Disclaimer: Europe wide activities such as fighting against
software patents are not in this report. Only things local to France.
Take care,
URL: http://france.fsfeurope.org/news/article2001-05-20-01.en.html
FSF Europe - Chapter France activity report
The FSF Europe presence in France started its activity on April 12, a little
more than a month ago. We worked hard to launch the core activities that will
allow us to implement the goals of the FSF and the FSF Europe : provide Free
Software for everything and everyone and protect its existence when it is
threatened. Building the administrative and informational infrastructure came
first. It's an endless task but we had to create something to begin with: a
machine located in France that is integrated to the GNU project and a French
non profit organization.
Then it was necessary to establish working relationships with the French
association acting since years for the Free Software movement in France: APRIL.
Cooperation between organizations requires some amount of magic. After two
brainstormings, an exhibition, a fiesta and many GNU project related activities
the magic apparently worked. APRIL members feel they belong to the french
chapter of FSF Europe (FSF France) and FSF France members feel they belong to
APRIL. A French association dedicated to Free Software in education (OFSET)

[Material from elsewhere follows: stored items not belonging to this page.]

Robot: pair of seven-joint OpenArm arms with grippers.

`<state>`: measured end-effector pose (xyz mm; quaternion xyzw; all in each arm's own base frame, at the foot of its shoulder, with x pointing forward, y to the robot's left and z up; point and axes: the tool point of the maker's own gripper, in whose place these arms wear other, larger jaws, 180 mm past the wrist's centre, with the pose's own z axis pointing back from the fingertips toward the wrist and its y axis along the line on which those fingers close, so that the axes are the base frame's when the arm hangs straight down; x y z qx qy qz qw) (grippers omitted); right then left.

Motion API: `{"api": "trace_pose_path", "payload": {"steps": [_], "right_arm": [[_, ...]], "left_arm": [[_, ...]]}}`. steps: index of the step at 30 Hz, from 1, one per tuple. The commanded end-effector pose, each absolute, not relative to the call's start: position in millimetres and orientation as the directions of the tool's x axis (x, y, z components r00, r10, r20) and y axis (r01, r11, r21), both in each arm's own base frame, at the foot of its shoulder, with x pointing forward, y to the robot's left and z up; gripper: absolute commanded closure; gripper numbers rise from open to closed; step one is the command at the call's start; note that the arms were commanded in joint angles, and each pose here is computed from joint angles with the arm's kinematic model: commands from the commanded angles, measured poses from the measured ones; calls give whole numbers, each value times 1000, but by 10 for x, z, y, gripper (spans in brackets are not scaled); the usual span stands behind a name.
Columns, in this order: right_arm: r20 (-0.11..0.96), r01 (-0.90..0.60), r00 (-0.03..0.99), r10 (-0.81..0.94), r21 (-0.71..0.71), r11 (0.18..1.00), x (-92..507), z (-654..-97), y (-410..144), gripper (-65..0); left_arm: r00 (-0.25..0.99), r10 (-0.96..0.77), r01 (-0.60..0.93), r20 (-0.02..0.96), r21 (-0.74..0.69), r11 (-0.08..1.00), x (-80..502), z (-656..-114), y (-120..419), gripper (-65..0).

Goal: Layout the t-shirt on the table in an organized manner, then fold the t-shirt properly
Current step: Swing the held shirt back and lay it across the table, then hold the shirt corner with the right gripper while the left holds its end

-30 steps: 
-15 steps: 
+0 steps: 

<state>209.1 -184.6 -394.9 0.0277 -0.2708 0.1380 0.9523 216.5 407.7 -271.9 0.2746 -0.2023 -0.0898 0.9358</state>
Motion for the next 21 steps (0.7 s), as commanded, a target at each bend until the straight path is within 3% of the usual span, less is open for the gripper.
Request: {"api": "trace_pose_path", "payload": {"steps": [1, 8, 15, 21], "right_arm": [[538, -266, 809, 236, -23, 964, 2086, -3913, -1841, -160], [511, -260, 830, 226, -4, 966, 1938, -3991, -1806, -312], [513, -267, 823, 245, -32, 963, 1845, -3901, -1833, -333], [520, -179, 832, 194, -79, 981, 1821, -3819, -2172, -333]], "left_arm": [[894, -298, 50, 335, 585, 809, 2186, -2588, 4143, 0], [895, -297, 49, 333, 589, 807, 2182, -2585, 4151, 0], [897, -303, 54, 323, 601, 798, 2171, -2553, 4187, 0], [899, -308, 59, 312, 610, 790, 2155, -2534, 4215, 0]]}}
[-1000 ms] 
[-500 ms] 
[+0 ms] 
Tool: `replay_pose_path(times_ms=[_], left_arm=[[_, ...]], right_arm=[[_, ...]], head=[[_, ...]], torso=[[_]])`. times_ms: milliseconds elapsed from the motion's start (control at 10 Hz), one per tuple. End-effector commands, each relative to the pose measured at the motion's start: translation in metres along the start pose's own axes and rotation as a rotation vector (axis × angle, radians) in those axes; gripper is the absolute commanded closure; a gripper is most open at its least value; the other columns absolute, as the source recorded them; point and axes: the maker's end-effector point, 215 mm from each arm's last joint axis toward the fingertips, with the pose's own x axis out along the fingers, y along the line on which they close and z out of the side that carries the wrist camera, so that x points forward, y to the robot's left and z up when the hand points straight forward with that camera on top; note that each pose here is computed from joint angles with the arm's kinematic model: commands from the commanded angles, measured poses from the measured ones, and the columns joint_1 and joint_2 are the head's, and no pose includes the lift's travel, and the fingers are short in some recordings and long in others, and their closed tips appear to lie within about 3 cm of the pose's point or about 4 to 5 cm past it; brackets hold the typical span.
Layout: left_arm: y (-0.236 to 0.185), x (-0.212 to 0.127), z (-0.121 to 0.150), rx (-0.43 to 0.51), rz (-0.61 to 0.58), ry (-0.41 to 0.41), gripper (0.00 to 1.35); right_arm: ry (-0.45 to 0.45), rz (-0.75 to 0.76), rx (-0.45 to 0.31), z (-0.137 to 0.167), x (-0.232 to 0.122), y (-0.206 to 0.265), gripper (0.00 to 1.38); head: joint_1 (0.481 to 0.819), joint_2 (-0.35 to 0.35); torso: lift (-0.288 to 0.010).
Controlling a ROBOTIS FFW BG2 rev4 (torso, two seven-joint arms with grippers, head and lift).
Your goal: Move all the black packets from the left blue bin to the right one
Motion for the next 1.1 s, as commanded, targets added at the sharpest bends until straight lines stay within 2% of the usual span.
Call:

recently united to FSF Europe and we expect the same symbiosis. The first step
is always the harder, following a good example is easier.
Cooperation with APRIL and OFSET was not enough: we had to be accepted by the
GNU project to Do The Right Thing and have a collaborative spirit. Since the
GNU project project is made of many people and is not an organization as such,
that was a challenge. However it was simpler than establishing good social
relationships with organizations. As long as you give and take technical
resources (software, system administration, web editing) without breaking
anything, you can become a new GNU ;-) We built a standard to create web sites
based on XSLT and XHTML in such a way that it can be used on www.gnu.org and
heavily contributed to savannah.gnu.org. As you all know, contributing to
something you don't use for yourself often give bad results. We therefore based
all the infrastructure for France related activities on GNU resources, using
CVS for sources and HTML, DNS and Savannah on a daily basis. At this point we
could not do without the GNU project and will therefore always help it grow and
keep up to date.
I believe we did reasonably well on this delicate subject. A newcomer can
easily be rejected if he starts to act in a way that existing players do not
like. Although FSF Europe borrows part of the fame of the FSF from its name, it
is without any doubt a new player in Europe. Since our greatest strength is to
be united, being rejected by the Free Software community in France would have
been a major failure. I see the cooperative attitude and enthusiasm that
enlights projects common to APRIL, OFSET, FSF Europe and GNU as the major
achievement of this first month. Of course some people may not be content but
they did not express themselves until now ;-)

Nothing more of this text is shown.